とても眠れる気がしないが、エンマは無理やり寝てしまおうと目を閉じたのだった。
「おはよう」
目が覚めてすぐ、爽やかな笑顔のエンマ大王の顔が目の前にあった。
「お、おはよう……?」
「よく眠れたみたいだな」
にっこりと笑うエンマの視線の先に、名前が腕に抱いた枕が目に入って、あわあわと名前は慌てた。
「ご、ごめんっ、枕取っちゃって。エンマひょっとして……眠れなかった?」
「ああ、そうかも……」
ふわぁ、と欠伸をするエンマにますます申し訳なさが募る。
と、エンマがぷっと吹き出した。
「あっ、もう、またからかったでしょう」
名前が頬を膨らませると、エンマは悪い、悪い、と悪びれなく言った。
「でも……眠れなかったのは本当だぜ」
エンマが大人びた表情で微笑んで、ドキリとする。
「名前はさ……俺と一緒のベッドで寝るのってどういう意味だと思ってる?」
「どういう、って……」
「まあ、なんていうか……周りの奴らは、名前が俺の婚約者だと思ってるぜ」
「えっ!?」
思いもよらなかった単語が飛び出してきて、名前は驚いてベッドから落ちそうになる。
「っと……危ねぇ。そんなに驚くと思わなかったぜ」
エンマが名前の手を引きながら呟く。
「お、驚く、っていうか、な、なんで……?」
動揺して上手く言葉が紡げない名前に、エンマが笑いながら言った。
「思い当たる節、あるだろ?」
思い返してみれば、最近やけにエンマ離宮の妖怪の名前に対する扱いがいつも以上に丁寧だった気がする。
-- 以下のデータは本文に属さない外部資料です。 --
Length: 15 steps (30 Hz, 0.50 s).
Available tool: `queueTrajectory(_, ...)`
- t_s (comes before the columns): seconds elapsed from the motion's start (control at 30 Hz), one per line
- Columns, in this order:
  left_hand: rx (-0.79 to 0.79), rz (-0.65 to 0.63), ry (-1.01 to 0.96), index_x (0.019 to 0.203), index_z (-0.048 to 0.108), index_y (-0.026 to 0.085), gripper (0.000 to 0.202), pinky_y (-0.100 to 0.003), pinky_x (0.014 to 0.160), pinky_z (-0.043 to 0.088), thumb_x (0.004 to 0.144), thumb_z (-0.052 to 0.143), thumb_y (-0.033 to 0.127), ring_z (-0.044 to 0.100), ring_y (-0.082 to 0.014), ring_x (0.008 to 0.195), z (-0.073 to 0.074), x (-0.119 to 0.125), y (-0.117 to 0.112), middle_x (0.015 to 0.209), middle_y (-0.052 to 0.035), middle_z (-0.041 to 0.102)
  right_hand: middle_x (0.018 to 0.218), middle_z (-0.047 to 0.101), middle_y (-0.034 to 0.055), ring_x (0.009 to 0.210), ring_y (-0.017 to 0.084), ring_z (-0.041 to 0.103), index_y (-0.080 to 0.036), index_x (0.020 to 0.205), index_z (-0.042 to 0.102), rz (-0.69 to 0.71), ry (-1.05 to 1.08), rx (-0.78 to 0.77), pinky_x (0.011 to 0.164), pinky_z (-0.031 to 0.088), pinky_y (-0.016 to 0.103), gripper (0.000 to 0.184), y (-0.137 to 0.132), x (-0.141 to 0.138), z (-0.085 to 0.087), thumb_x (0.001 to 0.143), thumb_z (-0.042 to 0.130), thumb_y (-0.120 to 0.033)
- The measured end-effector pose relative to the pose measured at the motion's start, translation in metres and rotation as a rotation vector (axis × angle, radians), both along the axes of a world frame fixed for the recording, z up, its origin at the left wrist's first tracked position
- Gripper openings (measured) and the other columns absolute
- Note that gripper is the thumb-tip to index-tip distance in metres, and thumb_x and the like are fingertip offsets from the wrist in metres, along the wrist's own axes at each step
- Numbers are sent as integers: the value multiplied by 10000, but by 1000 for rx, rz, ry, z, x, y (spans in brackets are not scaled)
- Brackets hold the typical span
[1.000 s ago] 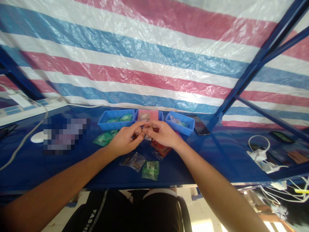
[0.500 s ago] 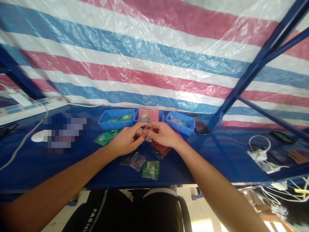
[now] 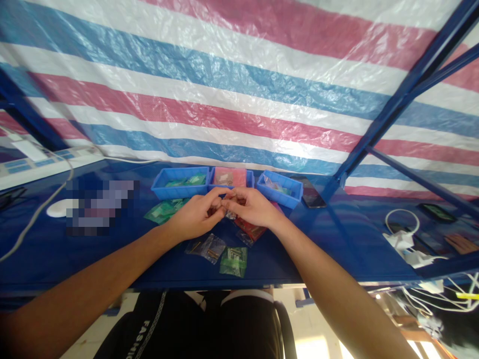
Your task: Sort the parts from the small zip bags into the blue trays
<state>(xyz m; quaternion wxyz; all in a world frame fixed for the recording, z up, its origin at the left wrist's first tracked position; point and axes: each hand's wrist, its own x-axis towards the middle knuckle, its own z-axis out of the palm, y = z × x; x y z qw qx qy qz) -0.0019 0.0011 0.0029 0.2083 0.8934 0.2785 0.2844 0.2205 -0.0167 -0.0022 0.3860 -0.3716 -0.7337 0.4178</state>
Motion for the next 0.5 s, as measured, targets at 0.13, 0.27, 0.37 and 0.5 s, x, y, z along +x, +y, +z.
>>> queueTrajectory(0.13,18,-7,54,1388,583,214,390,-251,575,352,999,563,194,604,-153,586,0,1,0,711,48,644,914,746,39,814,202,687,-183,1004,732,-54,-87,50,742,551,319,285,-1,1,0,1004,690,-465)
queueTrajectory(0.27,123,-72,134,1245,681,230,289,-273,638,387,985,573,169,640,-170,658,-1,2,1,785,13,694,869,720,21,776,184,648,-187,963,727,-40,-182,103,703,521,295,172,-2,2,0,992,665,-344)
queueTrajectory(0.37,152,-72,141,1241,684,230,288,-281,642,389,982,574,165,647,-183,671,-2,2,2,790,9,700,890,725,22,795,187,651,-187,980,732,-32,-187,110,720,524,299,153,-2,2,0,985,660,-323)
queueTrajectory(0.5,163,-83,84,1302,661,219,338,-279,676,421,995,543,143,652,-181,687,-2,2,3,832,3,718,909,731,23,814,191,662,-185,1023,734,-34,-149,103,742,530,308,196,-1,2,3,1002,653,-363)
違和感の正体はコレだったのかとようやく合点がいった。
「そ、それじゃあ……」
エンマのためにも、誤解を解かなければいけないのではないか。
「私、違うって、ぬらりひょんに話して……きゃっ」
とさりと、ベッドに押し倒される。
「なんでそこで、俺の婚約者様は他の男の名前を出しちまうかな」
「え、エンマ……? だって、私、婚約者じゃ……」
「名前は俺の婚約者、嫌か?」
真剣な瞳で見つめられて、これは真面目に答えを返さないといけないのだと思った。
「……エンマは……妖魔界の王で……私は……」
ただの人間だ。
どんなにエンマの隣が居心地がよくても、ずっと側にいられるわけではない。
そう思って、大事な気持ちは心の奥底に隠してきたのだ。
「……エンマのこと……好きだよ。でも……」
その後の言葉が続かない。
それで充分だ、とエンマは名前を抱きしめる。
「名前が好きだ」
言葉がじわりと心に染み込む。
「だから、これからも、俺の隣にいてくれよ」
エンマが耳元で囁く声がくすぐったい。
「……うん」
名前が返事をすると、エンマは嬉しそうに微笑む。
天蓋のカーテンに映った二つの影が近づいていき、やがて重なるのを月明かりが照らしていた。